- EXERCISE PROMPT -
Output only the lines below that start at the line containing "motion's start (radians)" and end at the line containing "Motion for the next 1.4", with both ends kept.

####

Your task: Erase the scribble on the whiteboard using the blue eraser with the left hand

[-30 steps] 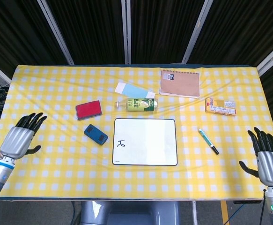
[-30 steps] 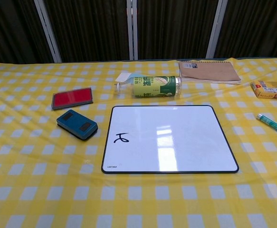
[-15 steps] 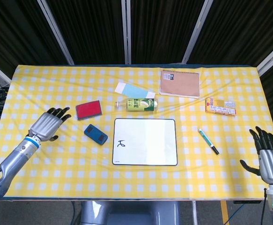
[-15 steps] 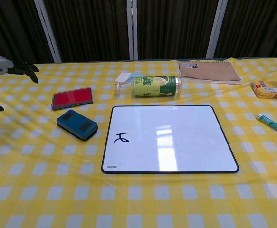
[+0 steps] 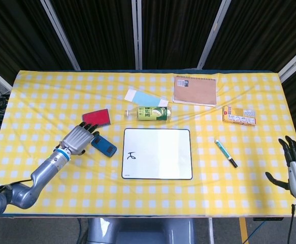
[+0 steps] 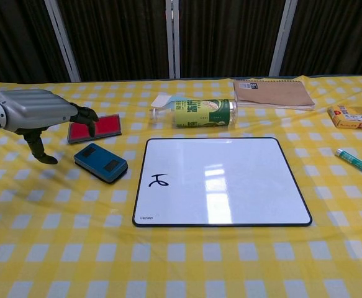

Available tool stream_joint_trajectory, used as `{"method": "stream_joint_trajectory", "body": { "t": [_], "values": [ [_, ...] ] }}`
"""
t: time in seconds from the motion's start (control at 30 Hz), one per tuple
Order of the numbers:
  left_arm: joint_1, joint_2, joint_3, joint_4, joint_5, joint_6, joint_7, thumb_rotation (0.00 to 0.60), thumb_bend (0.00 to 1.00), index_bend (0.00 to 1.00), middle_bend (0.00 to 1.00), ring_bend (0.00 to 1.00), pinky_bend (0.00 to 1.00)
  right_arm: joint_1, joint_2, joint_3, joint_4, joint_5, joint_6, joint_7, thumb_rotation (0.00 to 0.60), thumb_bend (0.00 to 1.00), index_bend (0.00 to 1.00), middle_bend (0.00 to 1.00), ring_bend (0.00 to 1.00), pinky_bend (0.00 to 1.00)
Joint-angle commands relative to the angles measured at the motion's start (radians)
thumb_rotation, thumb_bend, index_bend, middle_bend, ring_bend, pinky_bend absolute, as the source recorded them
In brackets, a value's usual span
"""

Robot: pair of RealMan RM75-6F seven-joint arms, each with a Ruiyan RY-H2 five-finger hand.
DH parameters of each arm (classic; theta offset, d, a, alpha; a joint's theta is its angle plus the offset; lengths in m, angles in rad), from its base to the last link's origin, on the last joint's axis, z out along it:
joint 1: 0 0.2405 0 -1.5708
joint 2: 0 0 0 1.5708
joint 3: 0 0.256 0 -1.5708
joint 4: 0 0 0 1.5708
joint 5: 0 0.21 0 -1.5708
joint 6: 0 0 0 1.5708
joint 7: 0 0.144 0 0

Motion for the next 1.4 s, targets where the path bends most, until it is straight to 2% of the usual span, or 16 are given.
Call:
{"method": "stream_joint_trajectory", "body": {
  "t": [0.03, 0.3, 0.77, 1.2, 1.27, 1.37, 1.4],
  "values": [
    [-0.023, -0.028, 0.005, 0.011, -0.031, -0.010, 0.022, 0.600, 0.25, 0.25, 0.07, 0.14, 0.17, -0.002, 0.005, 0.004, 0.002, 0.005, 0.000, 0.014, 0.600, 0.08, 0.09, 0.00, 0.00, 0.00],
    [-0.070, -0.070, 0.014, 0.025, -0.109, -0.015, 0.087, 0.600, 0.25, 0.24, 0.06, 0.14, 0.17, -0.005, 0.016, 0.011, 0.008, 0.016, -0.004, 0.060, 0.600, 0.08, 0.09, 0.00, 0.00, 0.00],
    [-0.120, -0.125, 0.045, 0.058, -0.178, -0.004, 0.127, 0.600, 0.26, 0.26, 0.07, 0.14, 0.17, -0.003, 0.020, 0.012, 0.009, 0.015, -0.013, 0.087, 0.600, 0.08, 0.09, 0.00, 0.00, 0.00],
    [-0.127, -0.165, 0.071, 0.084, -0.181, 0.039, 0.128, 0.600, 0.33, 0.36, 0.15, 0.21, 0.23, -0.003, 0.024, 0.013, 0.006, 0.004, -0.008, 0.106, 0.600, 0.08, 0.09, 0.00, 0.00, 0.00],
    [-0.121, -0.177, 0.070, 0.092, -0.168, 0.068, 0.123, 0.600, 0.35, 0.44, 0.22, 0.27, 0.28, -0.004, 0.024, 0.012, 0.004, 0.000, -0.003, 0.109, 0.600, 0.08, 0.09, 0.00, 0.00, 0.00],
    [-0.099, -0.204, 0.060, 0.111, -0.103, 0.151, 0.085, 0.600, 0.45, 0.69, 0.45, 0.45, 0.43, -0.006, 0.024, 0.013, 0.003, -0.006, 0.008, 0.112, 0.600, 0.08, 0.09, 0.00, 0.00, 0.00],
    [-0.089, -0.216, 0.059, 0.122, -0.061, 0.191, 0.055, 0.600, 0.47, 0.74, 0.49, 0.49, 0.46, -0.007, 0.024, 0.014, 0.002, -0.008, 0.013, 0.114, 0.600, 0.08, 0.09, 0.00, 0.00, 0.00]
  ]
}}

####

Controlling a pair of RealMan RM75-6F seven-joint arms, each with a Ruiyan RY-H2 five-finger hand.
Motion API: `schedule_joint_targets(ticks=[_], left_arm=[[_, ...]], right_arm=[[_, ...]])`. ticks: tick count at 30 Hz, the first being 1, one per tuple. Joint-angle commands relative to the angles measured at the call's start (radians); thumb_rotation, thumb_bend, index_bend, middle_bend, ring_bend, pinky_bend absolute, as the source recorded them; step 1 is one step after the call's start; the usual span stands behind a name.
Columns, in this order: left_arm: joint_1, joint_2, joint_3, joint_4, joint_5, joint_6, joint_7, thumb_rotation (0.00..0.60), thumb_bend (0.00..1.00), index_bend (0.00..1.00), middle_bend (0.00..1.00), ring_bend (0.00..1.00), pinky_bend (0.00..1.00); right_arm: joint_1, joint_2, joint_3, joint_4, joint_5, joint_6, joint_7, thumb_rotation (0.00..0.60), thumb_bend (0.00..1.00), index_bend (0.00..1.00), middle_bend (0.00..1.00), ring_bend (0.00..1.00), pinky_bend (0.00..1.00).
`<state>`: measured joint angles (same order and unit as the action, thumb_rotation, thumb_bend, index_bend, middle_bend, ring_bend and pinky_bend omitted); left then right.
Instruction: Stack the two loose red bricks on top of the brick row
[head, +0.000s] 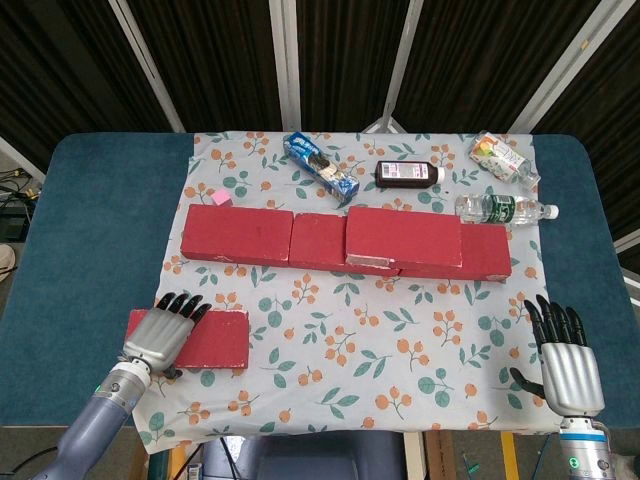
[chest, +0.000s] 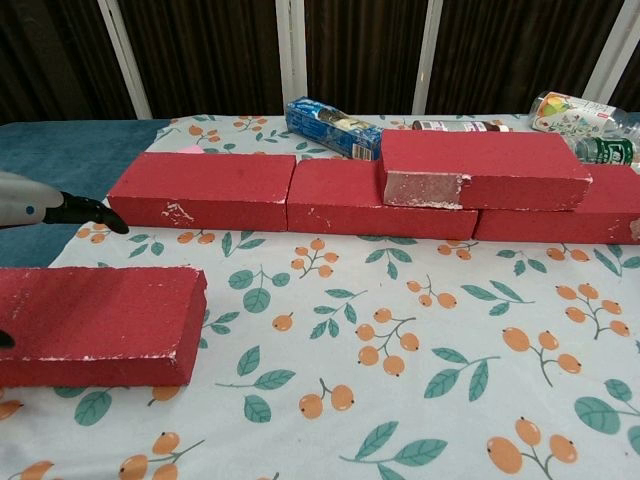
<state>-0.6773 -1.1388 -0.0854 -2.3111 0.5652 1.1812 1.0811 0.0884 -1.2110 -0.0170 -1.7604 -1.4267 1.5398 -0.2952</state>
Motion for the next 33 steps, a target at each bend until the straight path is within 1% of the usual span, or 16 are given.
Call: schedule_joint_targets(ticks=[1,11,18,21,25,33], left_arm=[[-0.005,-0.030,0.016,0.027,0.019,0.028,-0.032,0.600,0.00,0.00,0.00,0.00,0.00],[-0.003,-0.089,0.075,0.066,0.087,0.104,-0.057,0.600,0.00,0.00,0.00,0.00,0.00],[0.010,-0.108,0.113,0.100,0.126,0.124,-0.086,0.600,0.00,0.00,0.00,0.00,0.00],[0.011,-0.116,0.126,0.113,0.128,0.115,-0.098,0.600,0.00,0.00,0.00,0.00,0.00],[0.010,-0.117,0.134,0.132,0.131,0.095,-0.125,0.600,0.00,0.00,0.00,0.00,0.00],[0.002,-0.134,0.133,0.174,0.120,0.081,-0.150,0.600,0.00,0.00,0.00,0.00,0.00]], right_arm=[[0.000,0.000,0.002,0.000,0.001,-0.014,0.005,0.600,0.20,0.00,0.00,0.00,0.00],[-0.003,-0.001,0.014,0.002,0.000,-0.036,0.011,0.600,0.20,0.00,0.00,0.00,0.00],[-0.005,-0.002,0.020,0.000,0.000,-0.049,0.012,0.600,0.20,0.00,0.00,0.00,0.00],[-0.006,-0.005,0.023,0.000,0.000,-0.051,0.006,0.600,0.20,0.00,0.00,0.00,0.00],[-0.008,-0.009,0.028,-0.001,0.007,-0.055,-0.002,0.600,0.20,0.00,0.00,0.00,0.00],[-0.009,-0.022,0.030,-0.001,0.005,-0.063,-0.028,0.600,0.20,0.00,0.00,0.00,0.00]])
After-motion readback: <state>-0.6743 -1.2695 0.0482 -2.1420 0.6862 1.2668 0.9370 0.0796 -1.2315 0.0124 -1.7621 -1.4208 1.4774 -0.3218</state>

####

- RESPONSE TO THIS EXERCISE -
Joint-angle commands relative to the angles measured at the motion's start (radians)
thumb_rotation, thumb_bend, index_bend, middle_bend, ring_bend, pinky_bend absolute, as the source recorded them
In brackets, a value's usual span
"""

Robot: pair of RealMan RM75-6F seven-joint arms, each with a Ruiyan RY-H2 five-finger hand.
DH parameters of each arm (classic; theta offset, d, a, alpha; a joint's theta is its angle plus the offset; lengths in m, angles in rad), from its base to the last link's origin, on the last joint's axis, z out along it:
joint 1: 0 0.2405 0 -1.5708
joint 2: 0 0 0 1.5708
joint 3: 0 0.256 0 -1.5708
joint 4: 0 0 0 1.5708
joint 5: 0 0.21 0 -1.5708
joint 6: 0 0 0 1.5708
joint 7: 0 0.144 0 0

Motion for the next 1.4 s, targets where the path bends most, until it is straight to 2% of the usual span, or 16 are given.

That's the answer, with nothing more to add.